**What you should do:** Restate, word for word, the run of lines that starts at the line containing "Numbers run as" and ends with the final line of the listing. Leave pictures out.

-*-*-

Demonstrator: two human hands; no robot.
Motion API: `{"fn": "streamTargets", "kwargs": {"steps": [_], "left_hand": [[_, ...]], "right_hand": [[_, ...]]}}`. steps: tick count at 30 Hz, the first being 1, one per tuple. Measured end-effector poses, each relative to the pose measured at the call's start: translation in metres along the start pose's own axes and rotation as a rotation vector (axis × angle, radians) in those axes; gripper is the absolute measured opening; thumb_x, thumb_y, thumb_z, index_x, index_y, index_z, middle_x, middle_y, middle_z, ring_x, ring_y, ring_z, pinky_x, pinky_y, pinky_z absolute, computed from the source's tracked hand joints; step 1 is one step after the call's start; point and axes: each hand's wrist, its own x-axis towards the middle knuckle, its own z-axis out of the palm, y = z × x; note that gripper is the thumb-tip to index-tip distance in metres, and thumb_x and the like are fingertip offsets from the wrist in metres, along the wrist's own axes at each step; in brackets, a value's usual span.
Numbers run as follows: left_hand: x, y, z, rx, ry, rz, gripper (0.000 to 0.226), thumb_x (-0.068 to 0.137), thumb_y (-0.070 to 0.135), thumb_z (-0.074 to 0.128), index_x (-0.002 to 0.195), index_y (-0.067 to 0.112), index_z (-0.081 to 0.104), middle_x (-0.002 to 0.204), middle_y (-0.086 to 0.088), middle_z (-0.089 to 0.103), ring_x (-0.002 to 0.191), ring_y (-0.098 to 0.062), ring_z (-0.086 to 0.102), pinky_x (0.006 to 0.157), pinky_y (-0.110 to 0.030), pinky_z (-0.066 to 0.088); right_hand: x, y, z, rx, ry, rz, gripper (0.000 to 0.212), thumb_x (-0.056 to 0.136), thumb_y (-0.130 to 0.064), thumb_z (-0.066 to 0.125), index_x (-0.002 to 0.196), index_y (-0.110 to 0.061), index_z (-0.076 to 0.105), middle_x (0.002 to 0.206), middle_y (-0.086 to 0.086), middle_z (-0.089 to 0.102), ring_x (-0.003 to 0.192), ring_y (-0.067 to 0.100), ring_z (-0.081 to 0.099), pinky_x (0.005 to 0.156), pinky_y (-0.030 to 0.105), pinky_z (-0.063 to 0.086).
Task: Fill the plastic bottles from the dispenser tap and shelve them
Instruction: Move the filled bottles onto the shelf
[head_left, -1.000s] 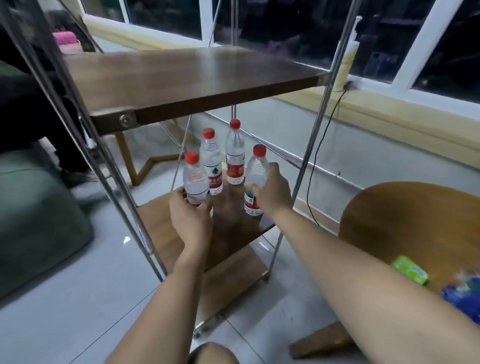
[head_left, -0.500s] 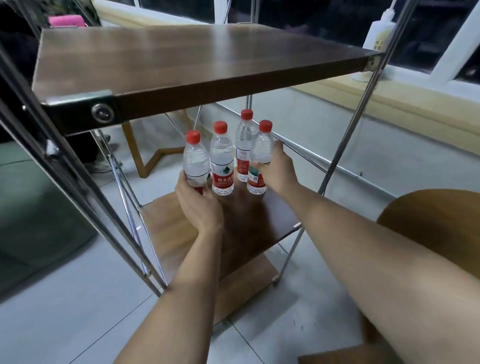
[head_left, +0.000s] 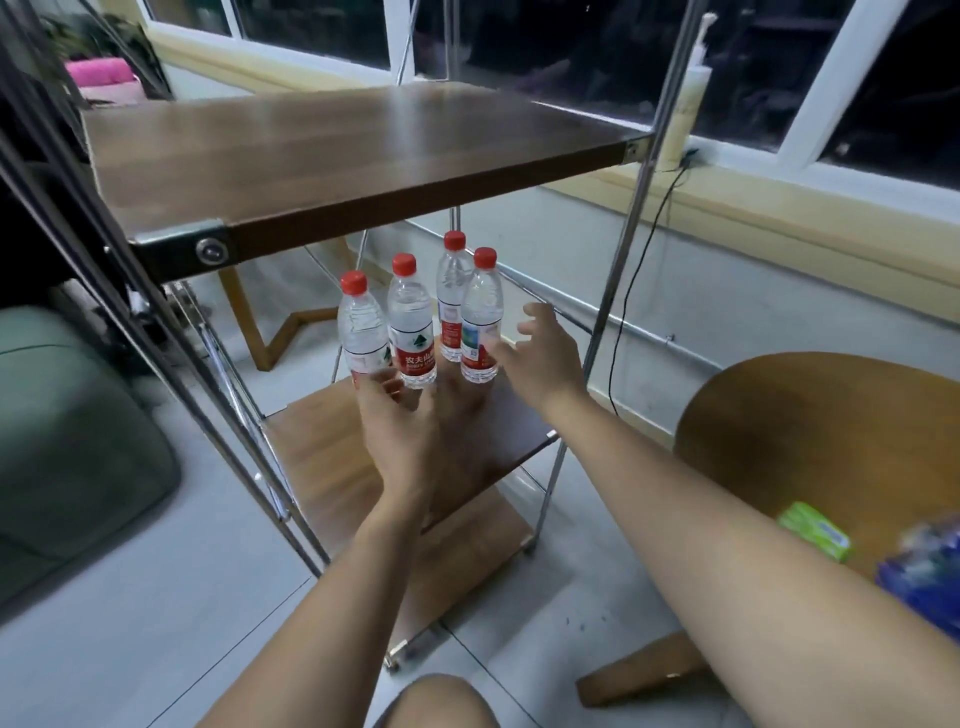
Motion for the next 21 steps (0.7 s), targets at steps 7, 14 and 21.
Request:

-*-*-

**Solution to the exercise:**
Numbers run as follows: left_hand: x, y, z, rx, ry, rz, gripper (0.000 to 0.226), thumb_x (-0.068 to 0.137), thumb_y (-0.070 to 0.135), thumb_z (-0.074 to 0.128), index_x (-0.002 to 0.195), index_y (-0.067 to 0.112), index_z (-0.081 to 0.104), middle_x (-0.002 to 0.204), middle_y (-0.086 to 0.088), middle_z (-0.089 to 0.103), ring_x (-0.002 to 0.191), ring_y (-0.098 to 0.062), ring_z (-0.086 to 0.102), pinky_x (0.006 to 0.157), pinky_y (-0.110 to 0.030), pinky_z (-0.066 to 0.088); right_hand: x, y, z, rx, ry, rz, gripper (0.000 to 0.212), thumb_x (-0.056 to 0.136), thumb_y (-0.130 to 0.064), thumb_z (-0.066 to 0.125), index_x (-0.002 to 0.196), index_y (-0.110 to 0.061), index_z (-0.076 to 0.105), middle_x (0.002 to 0.206), middle_y (-0.086 to 0.086), middle_z (-0.089 to 0.102), ring_x (-0.003 to 0.192), ring_y (-0.067 to 0.100), ring_z (-0.081 to 0.099), pinky_x (0.005 to 0.156), pinky_y (-0.030 to 0.105), pinky_z (-0.063 to 0.086).
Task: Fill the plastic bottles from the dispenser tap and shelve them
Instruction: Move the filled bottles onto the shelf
[head_left, -1.000s] 
[head_left, -0.500s] 
[head_left, +0.000s] 
Motion for the next 21 steps (0.7 s), targets at steps 7, 14 and 21.
Request:

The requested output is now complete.